1. The multivariate linear infant mortality rate regression model.

a. Now regress imr71 on a constant, mtspar71 and all the other variables. Briefly interpret the meaning of the parameters on mtspar71, lwght71, the prenatal care variables (i.e., pcare171, pcare271, pcare371, and pcare471), edumom71, and edudad71. By how many units would TSPs have to increase in order to have the same magnitude effect on imr71 as an increase of .01 in the lwght71 variable? Is this a large difference in TSPs? Is low birthweight status (i.e., a birth weight less than 2500 grams) or TSPs concentrations a more important predictor of infant mortality status in this regression?

b. Compare the TSPs parameter estimate in this regression and the bivariate regression. Are they different? What might this imply about how TSPs is distributed across the country? Can you think of variables that we have not controlled for that may be related to both TSPs and infant mortality rates? Does this affect your interpretation of the TSPs parameter estimate?
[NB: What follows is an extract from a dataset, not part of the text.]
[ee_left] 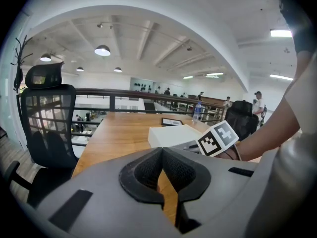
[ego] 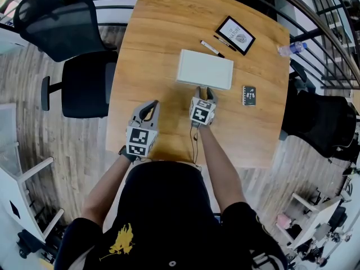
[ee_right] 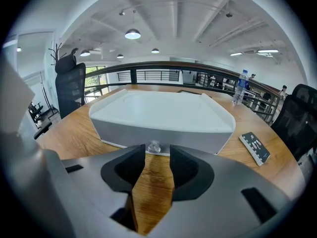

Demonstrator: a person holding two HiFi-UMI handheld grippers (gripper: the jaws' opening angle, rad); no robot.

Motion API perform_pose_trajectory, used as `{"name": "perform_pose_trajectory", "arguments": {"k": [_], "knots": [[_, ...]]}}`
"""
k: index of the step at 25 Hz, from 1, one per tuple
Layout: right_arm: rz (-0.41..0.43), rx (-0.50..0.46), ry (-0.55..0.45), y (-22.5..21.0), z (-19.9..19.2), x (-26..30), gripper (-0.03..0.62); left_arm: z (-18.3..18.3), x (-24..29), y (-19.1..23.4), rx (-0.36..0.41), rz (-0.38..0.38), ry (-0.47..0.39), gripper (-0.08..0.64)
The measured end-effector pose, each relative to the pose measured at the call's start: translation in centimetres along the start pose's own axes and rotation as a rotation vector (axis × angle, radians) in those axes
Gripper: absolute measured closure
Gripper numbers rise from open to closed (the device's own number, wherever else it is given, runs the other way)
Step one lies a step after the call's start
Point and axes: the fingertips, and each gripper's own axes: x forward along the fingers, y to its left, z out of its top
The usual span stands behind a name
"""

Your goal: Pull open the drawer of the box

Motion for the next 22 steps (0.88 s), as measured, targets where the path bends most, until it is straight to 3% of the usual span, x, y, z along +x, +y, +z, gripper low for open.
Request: {"name": "perform_pose_trajectory", "arguments": {"k": [22], "knots": [[-0.002, -0.039, 0.014, 0.53, 0.56, -0.06, 0.52, 0.09, -0.93, -0.31, -0.003, 0.016, -0.008, 0.545]]}}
c. Devise a test of the null hypothesis that all the explanatory variables besides TSPs are equal to zero. What are the results? At what confidence level can this null be rejected? Now do the same test on all the variables except TSPs and lwght71? What are the results of this test?

d. In lecture, we showed that the parameter estimate on any variable from a multivariate regression is interpreted as the effect of that variable, holding constant all other variables. The goal of this problem is to show that this is the case for the TSPs variable. Begin by “purging” the TSPs variable of any covariance with the other explanatory variables and then regressing imr71 on the “purged” TSPs variable. Does this two-step regression technique produce the same parameter estimate on TSPs as the multivariate regression?
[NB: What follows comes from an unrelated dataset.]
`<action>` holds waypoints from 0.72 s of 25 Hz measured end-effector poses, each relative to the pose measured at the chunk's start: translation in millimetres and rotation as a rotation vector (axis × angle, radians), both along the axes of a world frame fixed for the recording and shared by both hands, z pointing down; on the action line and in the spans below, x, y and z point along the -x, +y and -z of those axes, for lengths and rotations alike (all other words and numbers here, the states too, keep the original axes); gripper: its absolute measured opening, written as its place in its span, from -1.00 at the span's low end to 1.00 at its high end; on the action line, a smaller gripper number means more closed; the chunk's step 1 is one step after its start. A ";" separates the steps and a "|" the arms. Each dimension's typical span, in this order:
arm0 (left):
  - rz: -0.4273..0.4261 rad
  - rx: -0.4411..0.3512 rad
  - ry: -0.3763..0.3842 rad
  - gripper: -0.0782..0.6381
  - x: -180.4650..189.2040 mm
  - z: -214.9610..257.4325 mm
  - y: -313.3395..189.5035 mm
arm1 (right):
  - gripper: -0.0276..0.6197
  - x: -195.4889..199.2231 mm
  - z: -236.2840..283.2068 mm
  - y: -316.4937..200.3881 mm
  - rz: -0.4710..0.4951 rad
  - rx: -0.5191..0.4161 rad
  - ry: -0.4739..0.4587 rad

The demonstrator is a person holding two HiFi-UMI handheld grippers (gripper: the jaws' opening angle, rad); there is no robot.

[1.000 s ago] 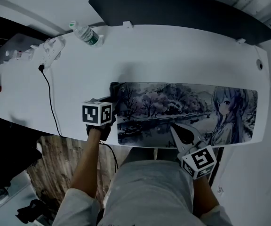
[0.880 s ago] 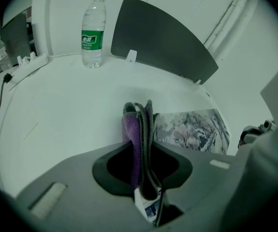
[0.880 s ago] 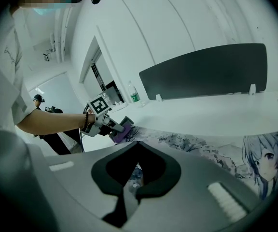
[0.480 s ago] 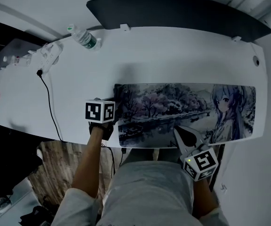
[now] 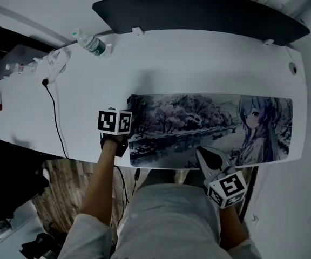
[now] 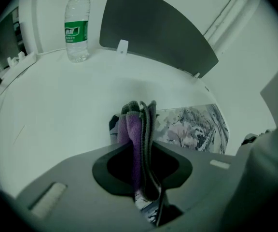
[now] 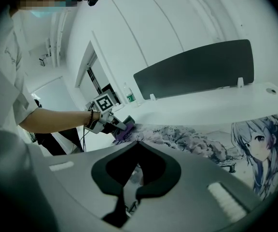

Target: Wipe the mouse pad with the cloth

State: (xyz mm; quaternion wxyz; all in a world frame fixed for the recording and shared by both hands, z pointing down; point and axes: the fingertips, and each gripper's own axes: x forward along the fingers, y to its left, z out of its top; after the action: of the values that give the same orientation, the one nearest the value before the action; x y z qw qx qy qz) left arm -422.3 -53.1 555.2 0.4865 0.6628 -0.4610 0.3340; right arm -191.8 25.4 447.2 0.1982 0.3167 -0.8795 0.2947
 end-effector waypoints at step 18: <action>0.073 0.021 -0.100 -0.49 -66.5 -3.3 -13.7 | -0.89 -91.3 5.9 -26.0 0.099 -0.009 -0.023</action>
State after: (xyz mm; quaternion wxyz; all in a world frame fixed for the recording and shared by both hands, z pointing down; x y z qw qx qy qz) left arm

2. Compare the Regression Results from 1971 and 1972

a. Repeat 3 a and 3 e in problem set #1 with the 1972 data (i.e., imrtsp72.dta).

b. Repeat 1 a in problem set #2 with the 1972 data.

c. Compare and contrast the 1971 and 1972 results. Do the 1972 results cause you to change your interpretation of the 1971 results?

3. Derive the sampling distribution for beta in a multivariate regression both with and without knowing the variance of error term.

4. Derive the test statistic associated with the null hypothesis that β2 + β3 = 1.